Dresden - Geht es nach den zahlreichen Twitter-Coaches auf der Couch, ist es an der Zeit. Das 1:2 in Saarbrücken brachte für viele das Fass zum Überlaufen. Keine Taktik, kein Konzept, Angsthasenfußball - so die Stimmen. Mit vier Siegen, einem Remis und vier Niederlagen ist Dynamo wahrlich suboptimal gestartet. Aber ein Trainerwechsel? Nein!

Markus Kauczinski hat bei Dynamo Dresden das Sagen.
Markus Kauczinski hat bei Dynamo Dresden das Sagen.  © Uwe Anspach/dpa

Warum? Dynamo ist von jeher notorisch aufgeregt. 

Ruhe ist in Elbflorenz ein Fremdwort, fast schon verpönt. Bei einem 1:0 heißt es, warum nicht 2:0? Bei einem 3:0, warum nicht 5:0? Zu meckern gibt es immer. Einiges ist ja derzeit auch berechtigt. 

Der Motor stottert gewaltig, es sind zu viele Fehlzündungen dabei. Aber das ist nicht der Fehler von Markus Kauczinski. Er gibt zwar vor, aber umsetzen müssen es die Jungs auf dem Rasen.

Sie müssen sich an die eigene Nase fassen. 
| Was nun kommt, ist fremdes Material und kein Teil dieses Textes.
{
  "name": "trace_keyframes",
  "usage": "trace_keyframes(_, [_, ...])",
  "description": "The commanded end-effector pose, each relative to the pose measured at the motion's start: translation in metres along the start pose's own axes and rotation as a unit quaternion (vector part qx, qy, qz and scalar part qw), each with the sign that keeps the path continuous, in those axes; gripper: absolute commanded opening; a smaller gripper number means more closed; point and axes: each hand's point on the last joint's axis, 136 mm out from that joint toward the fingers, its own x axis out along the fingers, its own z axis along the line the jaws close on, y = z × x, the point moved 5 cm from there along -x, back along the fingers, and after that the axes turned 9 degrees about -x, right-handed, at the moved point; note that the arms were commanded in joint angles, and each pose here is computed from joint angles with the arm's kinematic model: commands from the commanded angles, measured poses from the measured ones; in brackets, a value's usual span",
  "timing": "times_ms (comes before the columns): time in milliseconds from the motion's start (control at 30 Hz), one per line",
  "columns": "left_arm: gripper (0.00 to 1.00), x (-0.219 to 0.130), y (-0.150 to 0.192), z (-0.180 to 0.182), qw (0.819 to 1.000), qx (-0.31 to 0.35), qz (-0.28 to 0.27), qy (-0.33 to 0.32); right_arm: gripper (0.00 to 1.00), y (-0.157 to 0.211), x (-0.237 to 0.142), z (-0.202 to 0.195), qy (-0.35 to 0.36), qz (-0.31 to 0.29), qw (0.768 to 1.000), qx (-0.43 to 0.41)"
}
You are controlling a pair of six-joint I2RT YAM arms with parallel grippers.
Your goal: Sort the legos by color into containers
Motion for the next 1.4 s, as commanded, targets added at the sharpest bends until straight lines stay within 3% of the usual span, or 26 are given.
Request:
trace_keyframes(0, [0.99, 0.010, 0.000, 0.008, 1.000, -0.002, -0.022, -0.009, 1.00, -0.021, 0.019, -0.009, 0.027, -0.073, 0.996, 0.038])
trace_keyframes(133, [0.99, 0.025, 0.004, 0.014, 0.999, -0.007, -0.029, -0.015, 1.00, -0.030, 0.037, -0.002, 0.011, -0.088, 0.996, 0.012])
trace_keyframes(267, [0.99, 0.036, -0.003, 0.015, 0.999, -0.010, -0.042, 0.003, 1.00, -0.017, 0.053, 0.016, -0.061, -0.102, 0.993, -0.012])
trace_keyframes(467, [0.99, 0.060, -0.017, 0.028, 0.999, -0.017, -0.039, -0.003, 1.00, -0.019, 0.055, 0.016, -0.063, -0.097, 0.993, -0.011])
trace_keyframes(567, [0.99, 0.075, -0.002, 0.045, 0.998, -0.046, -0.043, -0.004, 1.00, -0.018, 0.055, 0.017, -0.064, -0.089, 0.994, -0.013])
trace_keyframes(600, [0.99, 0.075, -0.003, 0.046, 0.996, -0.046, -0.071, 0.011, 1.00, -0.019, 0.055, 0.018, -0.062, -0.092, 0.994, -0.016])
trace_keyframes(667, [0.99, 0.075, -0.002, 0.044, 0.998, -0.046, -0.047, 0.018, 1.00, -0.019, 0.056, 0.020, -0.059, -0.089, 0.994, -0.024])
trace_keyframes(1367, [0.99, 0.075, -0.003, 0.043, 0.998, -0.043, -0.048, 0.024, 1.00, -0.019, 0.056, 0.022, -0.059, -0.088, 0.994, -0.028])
Ich kann es mir nicht vorstellen, dass ihnen der Trainer in Saarbrücken gesagt hat, spielt mal so passiv, stellt mal das Fußballspielen ein. Sie setzen seine Ideen nur ungenügend um.

Kauczinski tut dem Verein in dieser Phase gut. 

Weil er nicht den aufgeregten Springinsfeld spielt. Weil er von Anfang wusste, dass es Rückschläge geben wird. Weil er schon nach dem HSV-Sieg mahnte und nicht in die allgemeine Euphorie verfiel. Weil er gut analysiert.

Weil er eben das bewahrt, was Dynamo nicht kennt: Ruhe! Und das wird sich auszahlen.